Found the root cause of the problem. Since activity is considered "started" when activity poller polls the task from Cadence, activities with shorter start to close timeouts will timeout in the buffer when task executor finishes working on long running activities. This issue amplifies especially when:

  1. Deviation in activity method execution times is high; and
  2. Task execution thread pool is more likely to be blocked (e.g. due to max concurrency limit)

Renaming the ticket to better describe the problem.

sokada1221 commented 4 years ago

The workaround is to align execution times of activity methods, and set the same start to close timeouts for all methods.

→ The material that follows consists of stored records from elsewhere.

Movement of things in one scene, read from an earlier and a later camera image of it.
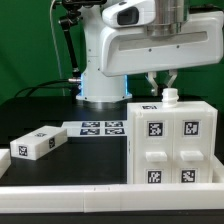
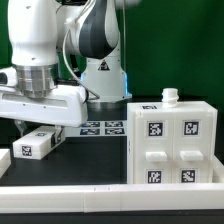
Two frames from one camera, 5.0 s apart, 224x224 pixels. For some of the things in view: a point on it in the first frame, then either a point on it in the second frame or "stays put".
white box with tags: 38,143 stays put
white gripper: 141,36 → 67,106
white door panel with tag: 153,147 stays put
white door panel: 193,140 stays put
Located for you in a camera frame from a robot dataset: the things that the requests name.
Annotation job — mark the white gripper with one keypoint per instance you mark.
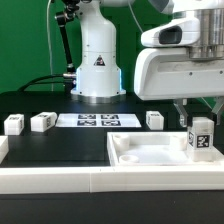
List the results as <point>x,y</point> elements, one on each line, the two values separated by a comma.
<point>168,73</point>

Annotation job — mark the white square table top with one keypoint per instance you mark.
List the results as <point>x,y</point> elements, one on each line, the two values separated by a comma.
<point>153,149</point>

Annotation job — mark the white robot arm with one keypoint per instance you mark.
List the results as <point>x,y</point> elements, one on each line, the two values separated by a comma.
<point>98,78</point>

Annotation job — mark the white sheet with fiducial markers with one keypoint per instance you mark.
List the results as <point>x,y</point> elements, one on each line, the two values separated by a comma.
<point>97,120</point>

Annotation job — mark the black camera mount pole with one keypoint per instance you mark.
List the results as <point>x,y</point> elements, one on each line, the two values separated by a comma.
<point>62,18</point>

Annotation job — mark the white workspace frame wall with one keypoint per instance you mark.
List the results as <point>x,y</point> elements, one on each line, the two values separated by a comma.
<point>110,178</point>

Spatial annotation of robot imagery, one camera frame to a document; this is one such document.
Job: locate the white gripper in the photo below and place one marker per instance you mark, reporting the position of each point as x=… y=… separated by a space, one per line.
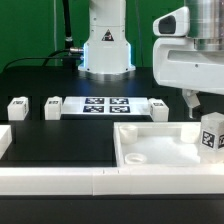
x=189 y=51

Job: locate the white square tabletop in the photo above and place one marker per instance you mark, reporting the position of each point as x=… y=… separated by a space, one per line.
x=161 y=143

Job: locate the white front fence bar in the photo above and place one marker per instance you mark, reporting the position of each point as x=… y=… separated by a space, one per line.
x=147 y=180

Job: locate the white fence bar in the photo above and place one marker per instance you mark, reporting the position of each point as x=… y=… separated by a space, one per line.
x=147 y=180
x=5 y=138

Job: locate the white left fence bar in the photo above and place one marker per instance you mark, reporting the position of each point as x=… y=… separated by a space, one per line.
x=5 y=138

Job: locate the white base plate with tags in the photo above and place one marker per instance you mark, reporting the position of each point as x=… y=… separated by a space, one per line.
x=105 y=106

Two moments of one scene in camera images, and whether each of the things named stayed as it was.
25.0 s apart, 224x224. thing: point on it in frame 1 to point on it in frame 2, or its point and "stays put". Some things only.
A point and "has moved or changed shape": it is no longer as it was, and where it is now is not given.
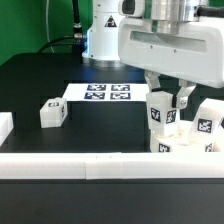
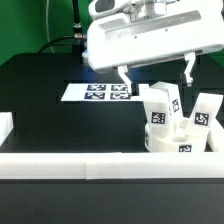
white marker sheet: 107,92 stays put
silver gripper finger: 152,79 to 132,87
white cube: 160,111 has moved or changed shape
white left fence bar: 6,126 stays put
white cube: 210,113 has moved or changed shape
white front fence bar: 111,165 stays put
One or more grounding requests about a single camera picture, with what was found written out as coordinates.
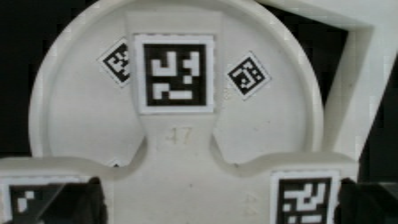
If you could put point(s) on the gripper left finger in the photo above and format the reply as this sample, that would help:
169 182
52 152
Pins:
68 204

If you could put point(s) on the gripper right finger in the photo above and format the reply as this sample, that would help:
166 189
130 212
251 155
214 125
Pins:
367 203

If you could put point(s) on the white cross-shaped table base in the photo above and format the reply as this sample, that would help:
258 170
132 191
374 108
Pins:
192 190

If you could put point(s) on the white round table top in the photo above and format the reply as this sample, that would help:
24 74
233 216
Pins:
176 77

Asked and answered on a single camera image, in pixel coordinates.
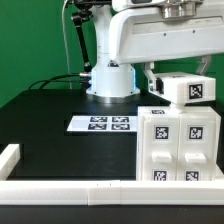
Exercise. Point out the small white cabinet top box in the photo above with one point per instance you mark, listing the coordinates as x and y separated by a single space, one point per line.
182 88

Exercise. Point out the white fence bar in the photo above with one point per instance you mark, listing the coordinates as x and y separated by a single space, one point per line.
219 175
93 193
8 160

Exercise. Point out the white cabinet door panel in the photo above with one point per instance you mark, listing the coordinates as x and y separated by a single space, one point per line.
161 149

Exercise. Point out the white cabinet body box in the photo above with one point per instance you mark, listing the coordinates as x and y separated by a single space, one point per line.
146 112

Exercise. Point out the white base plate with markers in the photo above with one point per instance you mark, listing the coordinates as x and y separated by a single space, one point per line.
103 124

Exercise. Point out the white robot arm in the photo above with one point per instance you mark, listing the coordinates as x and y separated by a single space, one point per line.
168 8

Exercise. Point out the white right fence bar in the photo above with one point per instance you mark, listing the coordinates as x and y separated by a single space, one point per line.
219 175

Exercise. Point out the white front fence bar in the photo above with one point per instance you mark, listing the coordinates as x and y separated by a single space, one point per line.
93 193

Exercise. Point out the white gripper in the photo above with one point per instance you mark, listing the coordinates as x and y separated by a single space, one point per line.
143 35

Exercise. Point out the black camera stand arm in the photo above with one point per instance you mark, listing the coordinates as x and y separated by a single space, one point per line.
81 33

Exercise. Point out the white left fence bar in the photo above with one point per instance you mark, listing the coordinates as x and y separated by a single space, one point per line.
8 160

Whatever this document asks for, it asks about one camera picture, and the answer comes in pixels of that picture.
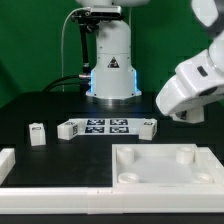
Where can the white square tabletop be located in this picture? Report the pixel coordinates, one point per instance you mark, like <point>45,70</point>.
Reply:
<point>165,164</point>

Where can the black camera on stand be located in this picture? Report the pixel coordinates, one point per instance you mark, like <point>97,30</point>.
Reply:
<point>88,20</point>

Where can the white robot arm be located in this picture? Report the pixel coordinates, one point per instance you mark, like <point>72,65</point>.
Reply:
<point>113,77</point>

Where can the white U-shaped obstacle fence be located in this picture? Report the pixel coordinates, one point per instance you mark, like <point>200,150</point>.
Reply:
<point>119,198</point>

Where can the apriltag base sheet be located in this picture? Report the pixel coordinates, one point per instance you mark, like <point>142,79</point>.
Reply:
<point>108,126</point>

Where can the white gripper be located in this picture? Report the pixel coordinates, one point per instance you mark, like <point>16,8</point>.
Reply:
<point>197,81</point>

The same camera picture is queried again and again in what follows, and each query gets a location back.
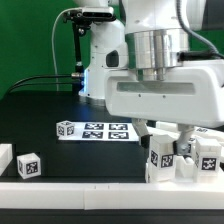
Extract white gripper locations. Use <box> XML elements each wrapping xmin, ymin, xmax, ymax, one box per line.
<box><xmin>105</xmin><ymin>60</ymin><xmax>224</xmax><ymax>155</ymax></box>

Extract white chair seat piece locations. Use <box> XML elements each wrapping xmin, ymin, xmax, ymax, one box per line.
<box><xmin>144</xmin><ymin>154</ymin><xmax>214</xmax><ymax>184</ymax></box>

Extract white sheet with tags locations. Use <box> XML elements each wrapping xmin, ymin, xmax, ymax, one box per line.
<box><xmin>59</xmin><ymin>122</ymin><xmax>138</xmax><ymax>142</ymax></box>

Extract small white tagged cube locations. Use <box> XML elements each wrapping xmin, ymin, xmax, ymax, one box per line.
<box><xmin>56</xmin><ymin>120</ymin><xmax>75</xmax><ymax>137</ymax></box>

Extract white tagged cube front left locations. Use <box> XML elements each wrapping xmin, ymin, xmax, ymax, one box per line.
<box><xmin>17</xmin><ymin>153</ymin><xmax>41</xmax><ymax>179</ymax></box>

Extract long white chair back post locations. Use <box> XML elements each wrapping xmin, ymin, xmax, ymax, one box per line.
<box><xmin>148</xmin><ymin>122</ymin><xmax>224</xmax><ymax>163</ymax></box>

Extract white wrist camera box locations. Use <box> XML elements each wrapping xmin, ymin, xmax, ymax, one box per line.
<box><xmin>105</xmin><ymin>50</ymin><xmax>128</xmax><ymax>69</ymax></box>

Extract black cables at base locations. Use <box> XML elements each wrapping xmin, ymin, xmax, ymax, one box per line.
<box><xmin>6</xmin><ymin>73</ymin><xmax>84</xmax><ymax>96</ymax></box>

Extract white U-shaped boundary frame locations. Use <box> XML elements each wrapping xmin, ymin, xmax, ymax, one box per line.
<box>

Note that it doesn't completely solve the problem as start to close timeout still includes the time spent in poller buffer. To completely address the problem, we'd need a new design to either:

  1. Remove the poller buffer (as an option of course); or
  2. Revise the state management so that the time spent in poller buffer isn't considered part of start to close timeout (e.g. introduce a new internal state for activities in poller buffer)
meiliang86 commented 3 years ago

@sokada1221 Yes you are right. With the current design, the poller always pre-fetch tasks, up to pollThreadCount. The fix is to not pull tasks if all the processing threads are busy. BTW this is a java client issue so I will move it to the client repo.

meiliang86 commented 3 years ago

One mitigation is to have smaller schedule_to_start timeout for the short activity, so it can get retried on a different worker node more quickly. This, of course, assumes that you have enough worker capacity. If all workers are busy processing long running tasks then there's not much we can do theoretically, and the activity can timeout.